The private equity owner of one of the fastest growing law firms in the UK will break with convention by rejecting the option to sell and instead staying in control of the business. Fletchers Group announced today it had secured long-term backing from an affiliate of its private equity investor owner Sun Capital.
The US-based private equity outfit bought Fletchers in 2021 and has since embarked on a rapid expansion, taking the firm beyond its Southport headquarters and acquiring a string of other practices.
It might have been expected that the owners would now be plotting an exit strategy, but instead they want to stay on through the creation of a continuation fund transaction.
Fletchers chief executive Peter Haden said this is believed to be the first use of a continuation fund in the UK legal sector. ‘It’s an innovative solution for a private equity investor that has grown a business but wants to own it for many more years,’ said Haden.

‘Sun Capital has been a brilliant investor in our practice, and we’re delighted to sign up to working together for another four or five years. We believe this gives us certainty and continuity so we can keep investing for growth well into the 2030s.’
Alexander Wyndham, managing director at Sun European Partners LLP, Sun Capital’s European adviser, added: ‘We are very pleased with this outcome and are looking forward to continuing to invest and grow the business with this additional capital.’
Fletchers most recently announced the acquisition of Rayden Solicitors in November, the firm’s first move into family law. The whole business now has more than 1,600 employees having bought the likes of Minton Morrill, Serious Injury Law, Scott Rees & Co and the serious injury practice of Shoosmiths.
Haden said the firm’s core personal injury and clinical negligence practice will be subject to organic growth and further mergers to cope with increasing caseloads.
He added: ‘Over this last twelve months we’ve signed around 60% more clinical negligence cases than the previous year, so our biggest immediate priority is to recruit several hundred talented clinical negligence lawyers, especially in our new offices in the midlands, the south and the north east.’
The most recently-published accounts of Fletchers Solicitors Limited, for the year ended April 2025, show the firm recorded turnover of £77m and pre-tax profit of £7m. In the last full year before the private equity buyout, turnover was £32m and pre-tax profits were £3.9m.

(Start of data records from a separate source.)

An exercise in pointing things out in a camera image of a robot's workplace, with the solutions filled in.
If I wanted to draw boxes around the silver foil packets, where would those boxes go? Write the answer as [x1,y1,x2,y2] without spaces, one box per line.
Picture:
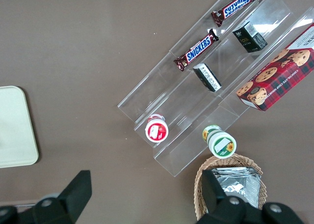
[210,167,261,210]

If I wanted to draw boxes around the red tartan cookie box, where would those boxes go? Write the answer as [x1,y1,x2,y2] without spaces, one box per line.
[235,22,314,112]

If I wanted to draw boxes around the Snickers chocolate bar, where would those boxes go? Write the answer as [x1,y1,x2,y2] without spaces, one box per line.
[173,28,220,73]
[211,0,263,28]

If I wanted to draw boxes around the red lid yogurt cup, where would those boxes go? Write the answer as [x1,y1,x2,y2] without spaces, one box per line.
[144,113,169,143]

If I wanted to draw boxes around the clear acrylic stepped shelf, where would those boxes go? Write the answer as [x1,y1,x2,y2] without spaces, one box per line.
[117,0,314,178]

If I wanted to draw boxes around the green lid yogurt cup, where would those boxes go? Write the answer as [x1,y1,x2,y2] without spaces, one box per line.
[201,124,237,159]

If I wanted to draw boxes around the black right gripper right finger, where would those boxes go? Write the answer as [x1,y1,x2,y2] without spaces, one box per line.
[200,168,249,224]

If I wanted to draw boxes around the light wicker basket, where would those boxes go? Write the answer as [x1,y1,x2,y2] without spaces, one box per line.
[194,153,267,222]

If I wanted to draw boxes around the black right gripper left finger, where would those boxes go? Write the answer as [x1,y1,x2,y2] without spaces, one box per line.
[32,169,93,224]

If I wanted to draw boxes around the small black box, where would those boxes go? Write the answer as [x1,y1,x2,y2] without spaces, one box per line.
[192,62,223,93]
[232,21,268,54]

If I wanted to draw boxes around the beige plastic tray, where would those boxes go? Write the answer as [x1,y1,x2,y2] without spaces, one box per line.
[0,85,40,169]

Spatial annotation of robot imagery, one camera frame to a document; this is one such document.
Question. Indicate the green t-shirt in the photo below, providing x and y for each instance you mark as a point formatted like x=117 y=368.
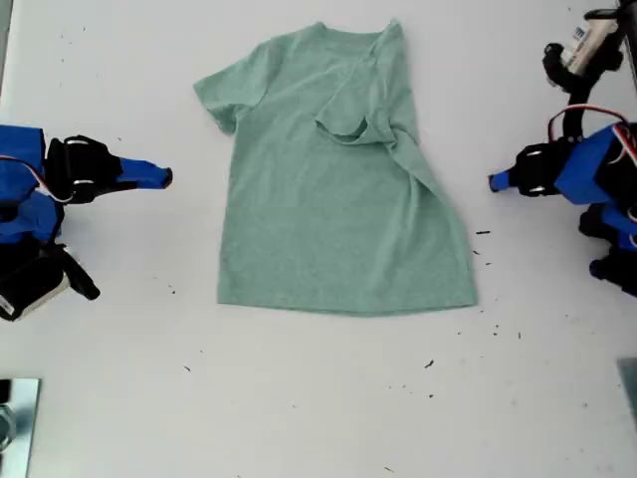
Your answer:
x=323 y=224

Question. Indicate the black clamp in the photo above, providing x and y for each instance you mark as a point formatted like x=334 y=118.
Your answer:
x=5 y=391

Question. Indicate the black camera stalk arm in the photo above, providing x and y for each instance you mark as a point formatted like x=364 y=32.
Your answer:
x=577 y=114

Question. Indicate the steel post plate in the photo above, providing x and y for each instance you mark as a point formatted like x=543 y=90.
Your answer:
x=22 y=428

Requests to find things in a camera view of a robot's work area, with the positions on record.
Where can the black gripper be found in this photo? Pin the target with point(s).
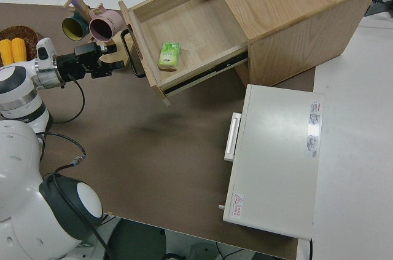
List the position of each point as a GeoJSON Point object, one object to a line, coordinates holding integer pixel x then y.
{"type": "Point", "coordinates": [83, 63]}

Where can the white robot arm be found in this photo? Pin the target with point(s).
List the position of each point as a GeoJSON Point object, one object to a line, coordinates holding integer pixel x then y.
{"type": "Point", "coordinates": [18, 155]}

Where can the wooden mug tree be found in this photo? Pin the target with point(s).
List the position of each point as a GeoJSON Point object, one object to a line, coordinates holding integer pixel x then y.
{"type": "Point", "coordinates": [121, 46]}

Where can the pink mug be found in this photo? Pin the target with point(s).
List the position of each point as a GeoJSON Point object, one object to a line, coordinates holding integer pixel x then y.
{"type": "Point", "coordinates": [113, 20]}

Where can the dark green mug yellow inside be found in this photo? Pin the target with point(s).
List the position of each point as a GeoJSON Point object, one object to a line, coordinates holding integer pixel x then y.
{"type": "Point", "coordinates": [72, 28]}

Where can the green tissue pack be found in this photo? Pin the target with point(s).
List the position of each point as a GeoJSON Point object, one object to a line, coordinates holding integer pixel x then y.
{"type": "Point", "coordinates": [169, 57]}

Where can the brown wicker basket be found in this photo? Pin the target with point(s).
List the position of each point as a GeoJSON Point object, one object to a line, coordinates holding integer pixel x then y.
{"type": "Point", "coordinates": [27, 34]}

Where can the yellow corn cob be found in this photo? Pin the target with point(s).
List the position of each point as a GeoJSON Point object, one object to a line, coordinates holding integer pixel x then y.
{"type": "Point", "coordinates": [19, 49]}
{"type": "Point", "coordinates": [5, 51]}

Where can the brown table mat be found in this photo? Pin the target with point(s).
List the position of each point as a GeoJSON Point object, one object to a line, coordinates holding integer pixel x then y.
{"type": "Point", "coordinates": [138, 149]}

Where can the white toaster oven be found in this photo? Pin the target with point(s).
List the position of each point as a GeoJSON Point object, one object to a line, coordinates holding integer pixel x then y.
{"type": "Point", "coordinates": [276, 164]}

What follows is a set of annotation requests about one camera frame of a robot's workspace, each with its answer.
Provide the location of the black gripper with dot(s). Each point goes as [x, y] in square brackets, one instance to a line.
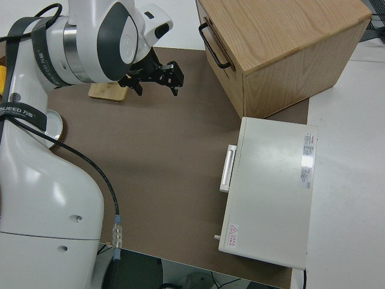
[147, 70]

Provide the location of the gray round plate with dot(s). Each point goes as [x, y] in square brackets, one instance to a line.
[55, 123]

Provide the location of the wooden mug rack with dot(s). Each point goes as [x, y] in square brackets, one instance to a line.
[108, 92]

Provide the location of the oven control knob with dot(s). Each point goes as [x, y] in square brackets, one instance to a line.
[215, 237]

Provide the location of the yellow corn cob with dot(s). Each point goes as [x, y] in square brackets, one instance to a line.
[2, 81]

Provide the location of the brown table mat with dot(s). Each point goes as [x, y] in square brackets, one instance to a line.
[165, 150]

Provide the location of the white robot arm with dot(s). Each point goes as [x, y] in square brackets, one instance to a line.
[36, 195]

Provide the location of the white toaster oven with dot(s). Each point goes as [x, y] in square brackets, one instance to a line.
[270, 195]

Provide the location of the wooden drawer cabinet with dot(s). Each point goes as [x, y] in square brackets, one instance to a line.
[285, 45]

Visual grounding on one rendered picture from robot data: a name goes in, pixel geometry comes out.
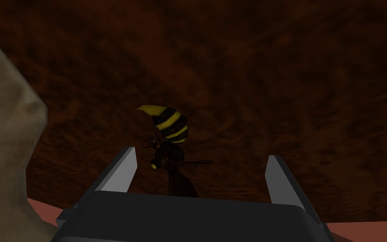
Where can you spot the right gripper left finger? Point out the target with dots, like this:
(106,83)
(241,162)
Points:
(121,174)

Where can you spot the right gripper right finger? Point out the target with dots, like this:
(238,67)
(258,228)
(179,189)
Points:
(280,183)

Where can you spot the yellow and black wasp figure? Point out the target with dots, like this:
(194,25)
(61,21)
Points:
(170,134)

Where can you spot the dark brown wooden table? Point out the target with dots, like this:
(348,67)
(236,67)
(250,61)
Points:
(247,84)

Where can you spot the beige rough rock-like lump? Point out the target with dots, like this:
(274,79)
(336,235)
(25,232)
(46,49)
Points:
(3,144)

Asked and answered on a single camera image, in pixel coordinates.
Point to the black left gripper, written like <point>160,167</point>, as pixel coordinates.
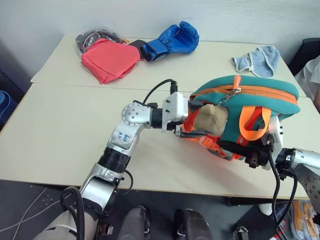
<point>175,125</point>

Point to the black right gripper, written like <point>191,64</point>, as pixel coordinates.
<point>260,157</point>

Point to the orange and teal backpack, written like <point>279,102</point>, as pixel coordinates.
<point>262,85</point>

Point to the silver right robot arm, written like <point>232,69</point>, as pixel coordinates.
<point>305,162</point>

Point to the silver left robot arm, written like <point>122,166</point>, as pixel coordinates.
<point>130,117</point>

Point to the beige plush toy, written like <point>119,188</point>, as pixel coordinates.
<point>211,120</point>

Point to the white shoe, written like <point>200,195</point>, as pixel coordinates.
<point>265,209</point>

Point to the blue boxing glove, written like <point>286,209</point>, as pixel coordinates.
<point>180,37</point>

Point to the dark rounded shape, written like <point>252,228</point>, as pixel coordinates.
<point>136,223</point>
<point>193,225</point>

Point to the light blue cloth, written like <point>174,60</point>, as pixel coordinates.
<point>265,61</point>

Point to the orange packaged goods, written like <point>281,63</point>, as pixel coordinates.
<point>303,217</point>

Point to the person in white shirt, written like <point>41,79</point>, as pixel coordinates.
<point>311,77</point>

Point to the coral red fabric bag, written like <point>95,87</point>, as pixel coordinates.
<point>110,60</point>

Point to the black chair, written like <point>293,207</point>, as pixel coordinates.
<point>308,48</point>

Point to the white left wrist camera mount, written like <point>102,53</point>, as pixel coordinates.
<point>175,107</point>

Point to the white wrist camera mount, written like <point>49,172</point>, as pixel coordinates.
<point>175,107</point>
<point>276,132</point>

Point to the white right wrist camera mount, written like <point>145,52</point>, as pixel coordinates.
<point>276,132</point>

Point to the black table frame bar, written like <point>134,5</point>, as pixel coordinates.
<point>250,201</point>

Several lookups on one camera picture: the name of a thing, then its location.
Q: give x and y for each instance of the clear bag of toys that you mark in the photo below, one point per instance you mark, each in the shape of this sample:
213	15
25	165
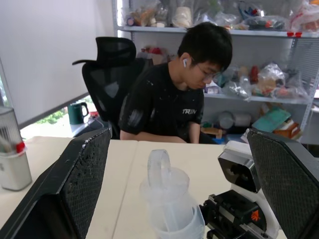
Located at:
271	79

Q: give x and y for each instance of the grey metal storage shelf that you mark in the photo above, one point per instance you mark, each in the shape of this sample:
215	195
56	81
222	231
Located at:
261	33

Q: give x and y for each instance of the teal book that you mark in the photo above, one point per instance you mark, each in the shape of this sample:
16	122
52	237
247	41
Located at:
271	119

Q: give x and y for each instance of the grey ribbed translucent container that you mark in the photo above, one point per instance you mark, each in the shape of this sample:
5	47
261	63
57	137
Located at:
7	124

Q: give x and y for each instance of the white round jar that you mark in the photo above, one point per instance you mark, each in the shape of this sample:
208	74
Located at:
226	119

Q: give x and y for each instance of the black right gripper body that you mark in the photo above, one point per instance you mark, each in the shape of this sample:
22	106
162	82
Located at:
231	206

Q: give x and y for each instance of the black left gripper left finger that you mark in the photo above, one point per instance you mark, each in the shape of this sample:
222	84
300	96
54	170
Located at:
74	179

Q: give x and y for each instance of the white pen holder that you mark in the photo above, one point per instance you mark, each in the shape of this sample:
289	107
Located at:
15	171

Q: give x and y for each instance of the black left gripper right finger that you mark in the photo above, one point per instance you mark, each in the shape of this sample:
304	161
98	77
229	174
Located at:
286	184

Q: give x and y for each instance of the person in black t-shirt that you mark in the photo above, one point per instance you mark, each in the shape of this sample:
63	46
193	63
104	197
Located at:
162	99

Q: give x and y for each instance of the wooden toy block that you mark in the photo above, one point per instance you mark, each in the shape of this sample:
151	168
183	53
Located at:
211	132

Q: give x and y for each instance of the black mesh office chair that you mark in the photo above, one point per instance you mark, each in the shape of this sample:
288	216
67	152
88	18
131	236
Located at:
109	74

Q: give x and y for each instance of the dark green jug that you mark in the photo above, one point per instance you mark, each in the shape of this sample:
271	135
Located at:
76	113

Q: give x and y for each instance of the clear plastic pitcher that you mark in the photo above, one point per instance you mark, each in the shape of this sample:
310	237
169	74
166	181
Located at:
172	199

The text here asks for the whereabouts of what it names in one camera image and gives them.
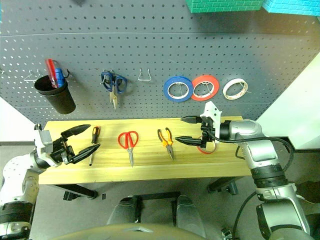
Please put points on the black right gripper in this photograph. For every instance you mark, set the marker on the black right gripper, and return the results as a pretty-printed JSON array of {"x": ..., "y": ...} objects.
[{"x": 208, "y": 132}]

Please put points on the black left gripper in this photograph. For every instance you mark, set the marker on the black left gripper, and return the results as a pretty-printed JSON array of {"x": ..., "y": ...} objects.
[{"x": 61, "y": 151}]

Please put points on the orange and black screwdriver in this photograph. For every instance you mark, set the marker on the orange and black screwdriver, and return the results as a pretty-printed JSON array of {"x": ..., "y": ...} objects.
[{"x": 95, "y": 132}]

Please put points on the red tape roll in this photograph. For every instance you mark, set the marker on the red tape roll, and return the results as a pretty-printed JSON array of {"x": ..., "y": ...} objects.
[
  {"x": 206, "y": 152},
  {"x": 205, "y": 77}
]

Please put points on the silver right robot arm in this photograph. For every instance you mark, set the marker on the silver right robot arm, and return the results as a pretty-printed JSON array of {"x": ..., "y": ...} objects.
[{"x": 260, "y": 150}]

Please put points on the blue tape roll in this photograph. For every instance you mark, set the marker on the blue tape roll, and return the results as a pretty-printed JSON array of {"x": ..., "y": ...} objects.
[{"x": 178, "y": 100}]

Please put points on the black cup holder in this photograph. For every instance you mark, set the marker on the black cup holder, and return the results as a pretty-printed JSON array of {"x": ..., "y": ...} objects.
[{"x": 60, "y": 100}]

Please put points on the black table leg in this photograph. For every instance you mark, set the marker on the black table leg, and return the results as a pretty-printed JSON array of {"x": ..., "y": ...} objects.
[
  {"x": 222, "y": 185},
  {"x": 82, "y": 190}
]

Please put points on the small dark floor block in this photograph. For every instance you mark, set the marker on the small dark floor block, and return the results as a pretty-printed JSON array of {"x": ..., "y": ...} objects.
[{"x": 103, "y": 196}]

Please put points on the white tape roll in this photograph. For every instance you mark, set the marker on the white tape roll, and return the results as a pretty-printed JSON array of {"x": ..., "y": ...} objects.
[{"x": 233, "y": 81}]

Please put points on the black cup hook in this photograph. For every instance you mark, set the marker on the black cup hook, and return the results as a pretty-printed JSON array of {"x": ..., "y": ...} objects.
[{"x": 67, "y": 73}]

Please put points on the blue marker pen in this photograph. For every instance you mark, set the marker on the blue marker pen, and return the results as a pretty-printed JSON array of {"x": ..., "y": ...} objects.
[{"x": 59, "y": 75}]

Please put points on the grey rounded robot leg shape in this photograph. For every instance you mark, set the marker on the grey rounded robot leg shape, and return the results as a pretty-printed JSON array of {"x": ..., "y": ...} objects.
[
  {"x": 190, "y": 215},
  {"x": 121, "y": 212}
]

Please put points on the green brick-pattern box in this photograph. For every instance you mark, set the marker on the green brick-pattern box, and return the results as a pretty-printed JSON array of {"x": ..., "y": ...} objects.
[{"x": 220, "y": 6}]

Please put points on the cyan brick-pattern box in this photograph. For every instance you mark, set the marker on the cyan brick-pattern box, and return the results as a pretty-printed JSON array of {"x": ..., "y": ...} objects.
[{"x": 295, "y": 6}]

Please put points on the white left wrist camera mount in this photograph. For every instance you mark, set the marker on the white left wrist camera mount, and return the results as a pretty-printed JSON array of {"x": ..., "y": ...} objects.
[{"x": 45, "y": 140}]

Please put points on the black stand frame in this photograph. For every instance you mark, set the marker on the black stand frame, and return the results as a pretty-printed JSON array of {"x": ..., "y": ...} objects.
[{"x": 155, "y": 195}]

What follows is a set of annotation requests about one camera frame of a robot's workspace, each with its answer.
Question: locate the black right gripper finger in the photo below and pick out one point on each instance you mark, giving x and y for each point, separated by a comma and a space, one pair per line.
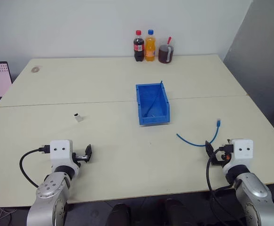
209, 148

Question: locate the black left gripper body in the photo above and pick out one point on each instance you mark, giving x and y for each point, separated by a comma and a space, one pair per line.
79, 157

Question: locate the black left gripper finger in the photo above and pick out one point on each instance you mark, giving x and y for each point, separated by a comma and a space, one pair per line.
88, 153

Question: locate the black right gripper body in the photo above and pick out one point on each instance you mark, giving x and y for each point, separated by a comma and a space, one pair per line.
219, 161

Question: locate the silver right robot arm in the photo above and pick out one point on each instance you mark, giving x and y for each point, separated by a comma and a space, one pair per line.
254, 195

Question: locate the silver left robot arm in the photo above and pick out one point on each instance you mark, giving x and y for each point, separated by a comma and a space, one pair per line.
48, 193

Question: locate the small white adapter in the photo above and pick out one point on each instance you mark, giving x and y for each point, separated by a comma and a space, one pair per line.
78, 118

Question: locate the dark rounded shape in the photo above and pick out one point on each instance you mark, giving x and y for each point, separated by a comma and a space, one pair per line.
119, 215

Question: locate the blue plastic storage bin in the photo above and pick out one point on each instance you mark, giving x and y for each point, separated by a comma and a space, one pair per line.
154, 106

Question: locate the clear jar brown liquid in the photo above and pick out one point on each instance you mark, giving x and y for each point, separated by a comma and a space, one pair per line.
166, 53

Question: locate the cola bottle red cap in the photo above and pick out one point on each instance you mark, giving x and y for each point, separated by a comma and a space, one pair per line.
138, 48

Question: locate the orange soda bottle blue cap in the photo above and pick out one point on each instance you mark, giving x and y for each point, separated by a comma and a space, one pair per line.
150, 48

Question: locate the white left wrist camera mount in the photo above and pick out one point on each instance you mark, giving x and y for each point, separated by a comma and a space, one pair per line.
60, 155

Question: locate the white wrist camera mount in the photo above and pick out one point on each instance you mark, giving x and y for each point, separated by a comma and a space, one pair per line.
241, 153
60, 155

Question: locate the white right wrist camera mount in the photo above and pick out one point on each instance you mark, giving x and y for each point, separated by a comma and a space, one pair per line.
241, 153

Continuation funds, created as investment vehicles to allow investors to extend their involvement in a particular asset. According to an article by accountancy firm BDO, they have gained traction in recent years for ‘trophy assets’, especially where exit markets are challenging and where an existing asset is profitable. In the EMEA region, the article stated, in 2024 the number of continuation funds rose to 27, up from 14 in 2023 and four in 2022 and 2021.